Table of Contents Author Guidelines Submit a Manuscript
Case Reports in Medicine
Volume 2012 (2012), Article ID 782127, 2 pages
http://dx.doi.org/10.1155/2012/782127
Case Report

Steroid-Responsive Encephalopathy Associated with Autoimmune Thyroiditis Presenting as Confusion, Dysphasia, and Myoclonus

Department of Neurology, Mercy University Hospital, Cork, Ireland

Received 29 January 2012; Accepted 17 April 2012

Academic Editor: Walter Schulz-Schaeffer

Copyright © 2012 S. A. Ryan et al. This is an open access article distributed under the Creative Commons Attribution License, which permits unrestricted use, distribution, and reproduction in any medium, provided the original work is properly cited.

Abstract

Steroid response encephalopathy associated with autoimmune thyroiditis (SREAT), or Hashimoto’s encephalopathy, is a rare disorder believed to be immune-mediated. It is most often characterized by a subacute onset of confusion with altered level of consciousness, seizures, and myoclonus. We describe the case of a 48-year-old gentleman who presented with confusion and dysphasia. Specific clinical features and laboratory results led to a diagnosis of Hashimoto’s encephalopathy. This case highlights the core features of this condition and the potential for complete response to steroid therapy.

1. Introduction

Steroid response encephalopathy associated with autoimmune thyroiditis (SREAT) is a rare disorder first described in 1966. It can present acutely with multiple recurrent focal neurological events or with a progressive, diffuse pattern characterized by cognitive impairment. It is under-recognized by physicians, and the purpose of this report is to add to the literature and highlight the potential for excellent clinical outcome with appropriate therapy.

2. Case Presentation

A 48-year-old gentleman presented to the emergency department with a six-hour history of confusion and dysphasia. He was a smoker of five cigars a day and consumed 40 units of alcohol per week. His past medical history was notable for an episode of pancreatitis. His son had type 1 diabetes mellitus; family history was, otherwise, unremarkable.
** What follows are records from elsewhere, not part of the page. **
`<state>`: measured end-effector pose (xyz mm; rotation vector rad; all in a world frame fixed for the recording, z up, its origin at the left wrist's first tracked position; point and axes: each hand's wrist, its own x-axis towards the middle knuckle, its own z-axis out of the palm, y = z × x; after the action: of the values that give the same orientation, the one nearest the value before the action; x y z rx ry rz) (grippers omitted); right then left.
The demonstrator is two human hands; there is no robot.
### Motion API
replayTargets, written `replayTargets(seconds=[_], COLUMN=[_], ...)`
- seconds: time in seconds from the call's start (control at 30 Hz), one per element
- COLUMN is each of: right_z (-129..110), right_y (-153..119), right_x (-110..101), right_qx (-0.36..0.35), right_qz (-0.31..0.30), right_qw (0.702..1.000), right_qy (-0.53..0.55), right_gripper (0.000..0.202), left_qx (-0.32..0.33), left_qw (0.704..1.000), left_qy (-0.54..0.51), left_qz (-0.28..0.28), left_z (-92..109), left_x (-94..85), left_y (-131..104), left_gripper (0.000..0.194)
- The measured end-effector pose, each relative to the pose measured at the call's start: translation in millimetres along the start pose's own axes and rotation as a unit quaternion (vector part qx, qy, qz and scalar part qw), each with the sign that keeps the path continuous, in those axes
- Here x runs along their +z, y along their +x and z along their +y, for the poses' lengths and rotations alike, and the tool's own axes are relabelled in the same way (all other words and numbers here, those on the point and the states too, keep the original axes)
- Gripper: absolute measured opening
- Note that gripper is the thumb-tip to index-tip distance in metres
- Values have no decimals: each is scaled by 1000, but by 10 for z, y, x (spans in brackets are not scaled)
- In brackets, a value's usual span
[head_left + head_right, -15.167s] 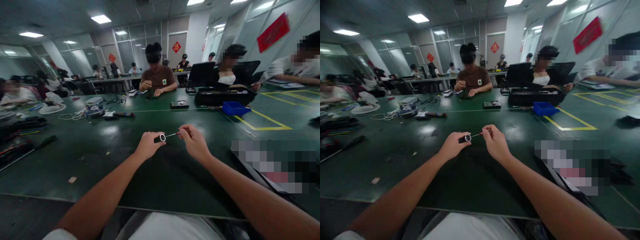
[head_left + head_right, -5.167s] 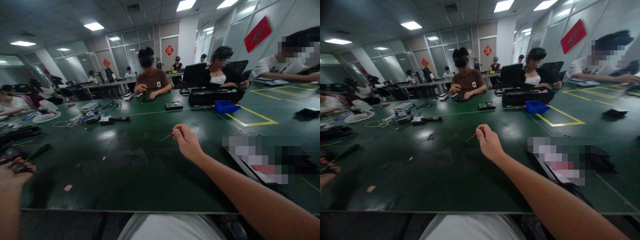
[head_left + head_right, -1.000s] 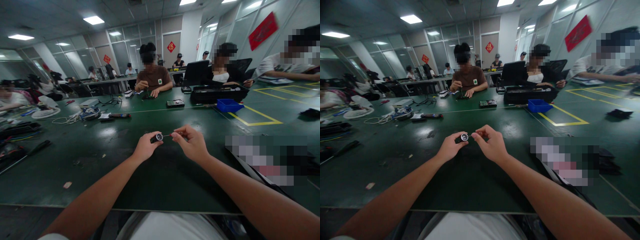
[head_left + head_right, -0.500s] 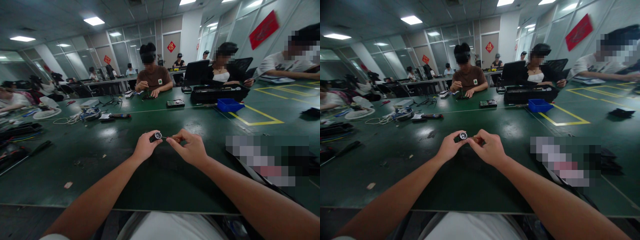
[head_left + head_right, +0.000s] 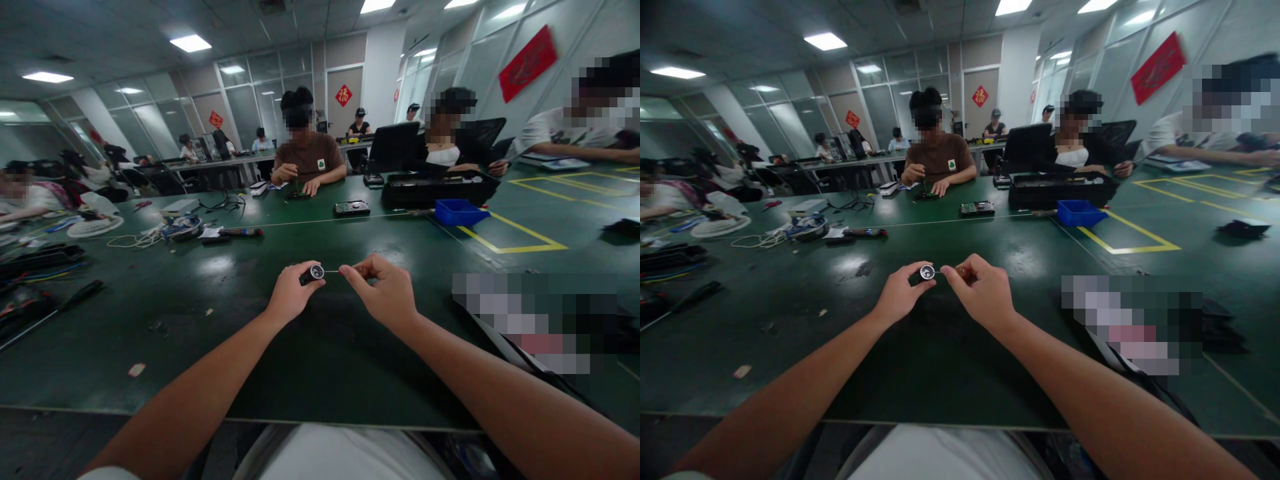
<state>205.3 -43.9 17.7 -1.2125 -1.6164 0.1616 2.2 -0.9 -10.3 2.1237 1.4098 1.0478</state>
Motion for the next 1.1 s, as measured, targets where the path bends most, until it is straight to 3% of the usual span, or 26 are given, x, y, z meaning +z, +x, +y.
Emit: replayTargets(seconds=[0.43,0.83,1.0,1.1], right_z=[25,34,49,79], right_y=[13,35,57,68], right_x=[-10,-13,-21,-19], right_qx=[4,21,13,15], right_qz=[-10,2,-29,-59], right_qw=[1000,1000,999,996], right_qy=[-5,2,39,59], right_gripper=[37,45,19,16], left_qx=[-13,29,41,41], left_qw=[999,998,997,996], left_qy=[-36,53,67,75], left_qz=[12,-3,-11,-16], left_z=[-37,52,60,55], left_x=[4,-29,-17,-14], left_y=[12,-4,-11,-11], left_gripper=[39,36,37,36])
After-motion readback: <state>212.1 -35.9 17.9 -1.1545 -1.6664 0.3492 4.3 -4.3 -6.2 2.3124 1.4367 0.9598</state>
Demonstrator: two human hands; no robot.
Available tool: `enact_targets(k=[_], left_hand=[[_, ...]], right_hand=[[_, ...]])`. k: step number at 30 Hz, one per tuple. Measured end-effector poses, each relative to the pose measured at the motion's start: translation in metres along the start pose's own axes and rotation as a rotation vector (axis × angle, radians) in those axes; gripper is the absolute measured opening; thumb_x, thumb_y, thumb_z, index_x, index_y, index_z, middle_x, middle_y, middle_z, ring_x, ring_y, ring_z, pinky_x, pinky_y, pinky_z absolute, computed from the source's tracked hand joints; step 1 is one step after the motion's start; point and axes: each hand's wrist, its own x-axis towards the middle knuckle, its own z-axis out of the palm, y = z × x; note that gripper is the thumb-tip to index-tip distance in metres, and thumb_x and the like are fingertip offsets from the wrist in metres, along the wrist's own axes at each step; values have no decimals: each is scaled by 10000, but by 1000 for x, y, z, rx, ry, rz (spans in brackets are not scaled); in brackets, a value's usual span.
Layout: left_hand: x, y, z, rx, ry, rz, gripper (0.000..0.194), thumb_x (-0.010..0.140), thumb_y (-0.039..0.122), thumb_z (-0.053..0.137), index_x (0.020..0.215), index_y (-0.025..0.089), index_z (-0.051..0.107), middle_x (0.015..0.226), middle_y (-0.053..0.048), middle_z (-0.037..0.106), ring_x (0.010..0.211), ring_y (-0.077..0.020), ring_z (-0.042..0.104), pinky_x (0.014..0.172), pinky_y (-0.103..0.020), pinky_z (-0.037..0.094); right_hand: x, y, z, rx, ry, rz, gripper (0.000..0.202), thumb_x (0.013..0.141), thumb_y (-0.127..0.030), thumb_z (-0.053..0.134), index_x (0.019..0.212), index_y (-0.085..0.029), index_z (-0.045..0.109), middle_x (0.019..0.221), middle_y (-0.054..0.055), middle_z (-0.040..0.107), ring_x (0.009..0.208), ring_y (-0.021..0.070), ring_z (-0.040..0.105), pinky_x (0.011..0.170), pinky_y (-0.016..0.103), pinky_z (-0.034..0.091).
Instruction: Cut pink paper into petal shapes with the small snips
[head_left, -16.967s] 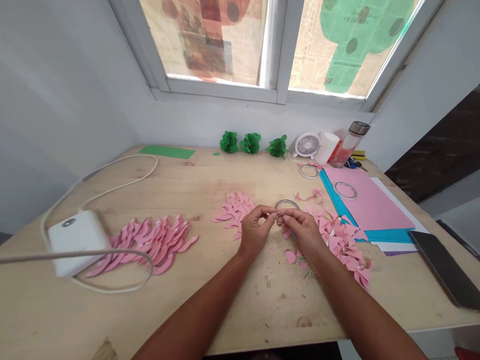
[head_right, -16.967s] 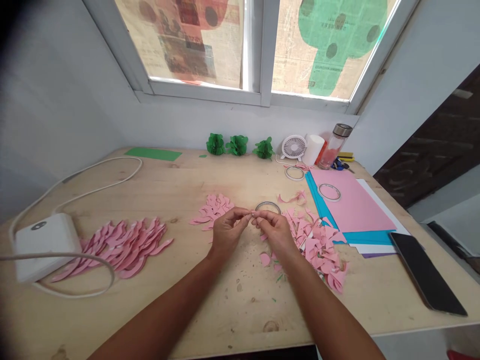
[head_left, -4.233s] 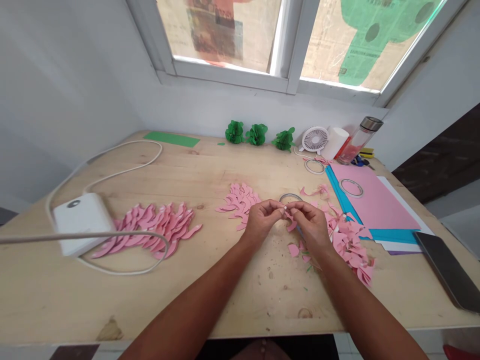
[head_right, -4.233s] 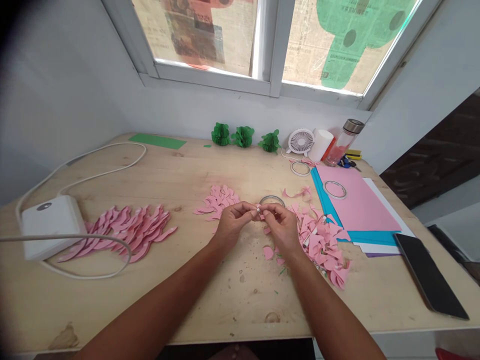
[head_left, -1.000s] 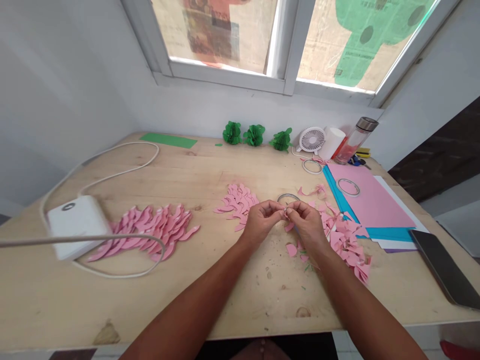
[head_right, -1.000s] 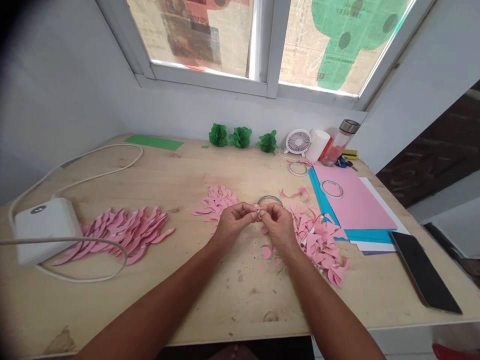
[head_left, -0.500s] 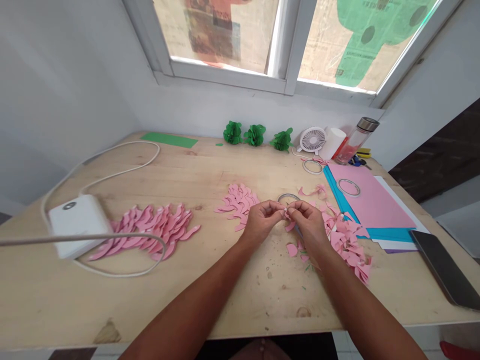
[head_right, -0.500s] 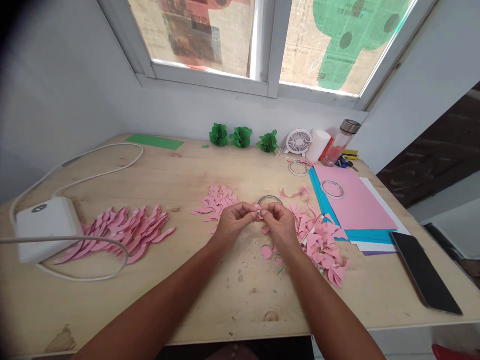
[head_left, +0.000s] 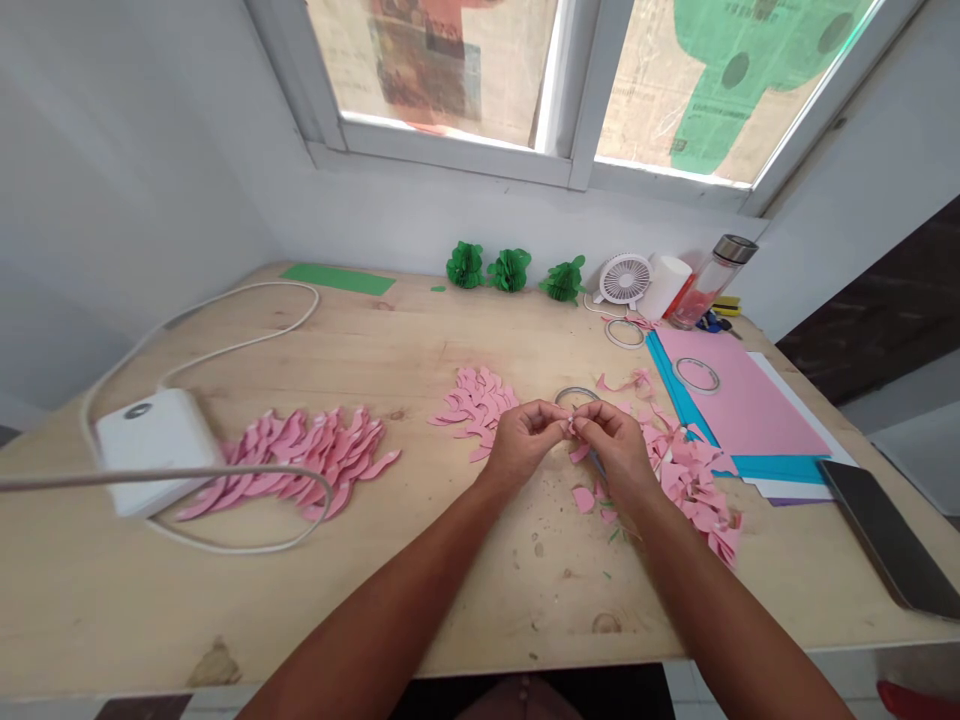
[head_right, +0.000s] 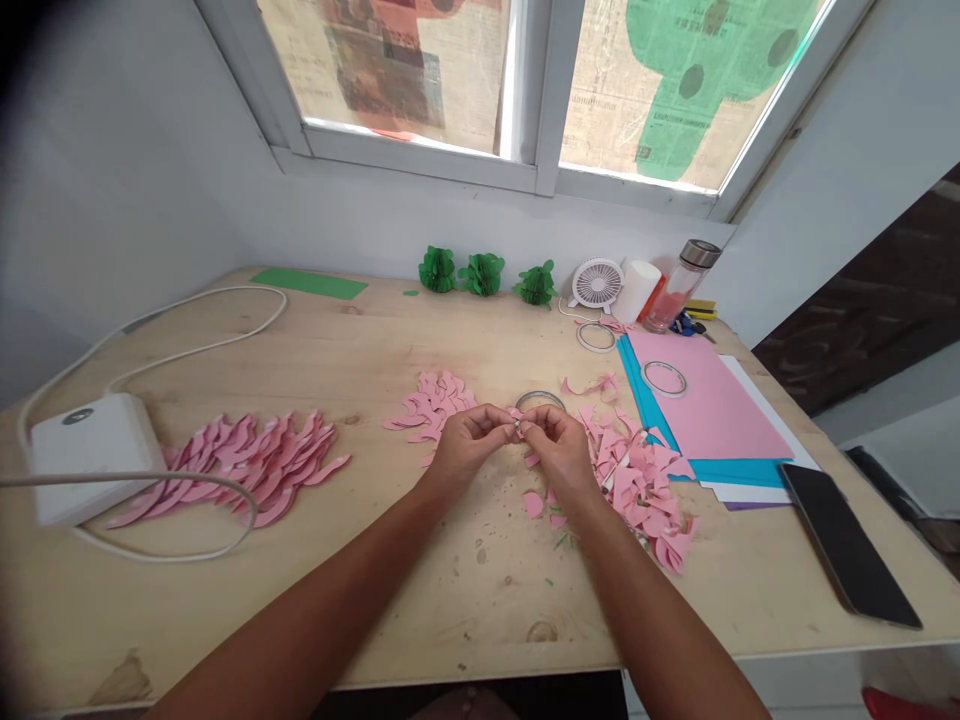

His wife described two discrete episodes of bizarre behaviour in the year prior to his current admission. She reported behaviour such as shaking salt into his tea and mixing up various household utensils. The first of these episodes lasted three days and was associated with ataxia. The second, six months later, was associated with an expressive dysphasia. Investigations at that time included routine bloods, ANA, ANCA, CT brain, MRI brain, and EEG, all of which were normal. A lumbar puncture during the second episode yielded CSF with normal cytology but an elevated protein of 1 g. His work colleagues also reported some intermittent unusual behaviour and subtle personality changes in recent months. His clinical condition improved spontaneously on both of these occasions and a presumptive diagnosis of transient ischaemic attacks was made.

When reviewed in the emergency department on this occasion, he was agitated. Vital signs were normal. He had an expressive dysphasia and appeared disorientated and confused scoring 26/30 on the minimental state score (MMSE). Cranial and peripheral nerve examinations were normal, as was fundoscopy. There was no meningism. Cardiorespiratory and abdominal examinations were normal. Initial investigations revealed normal full blood count, inflammatory markers, electrolytes, and renal function. Liver function tests, alpha-feto protein, and ammonia levels were normal. CK was mildly elevated at 211. CT brain and MRI brain using a 1.5 Tesla machine were normal. CSF analysis revealed an elevated protein of 0.81 with normal cytology and glucose. EEG revealed intermixed theta activity. Over the following days, he developed myoclonus, a marked startle reflex, diffuse rigidity, hyperreflexia, and a fine tremor. He also developed generalised seizures.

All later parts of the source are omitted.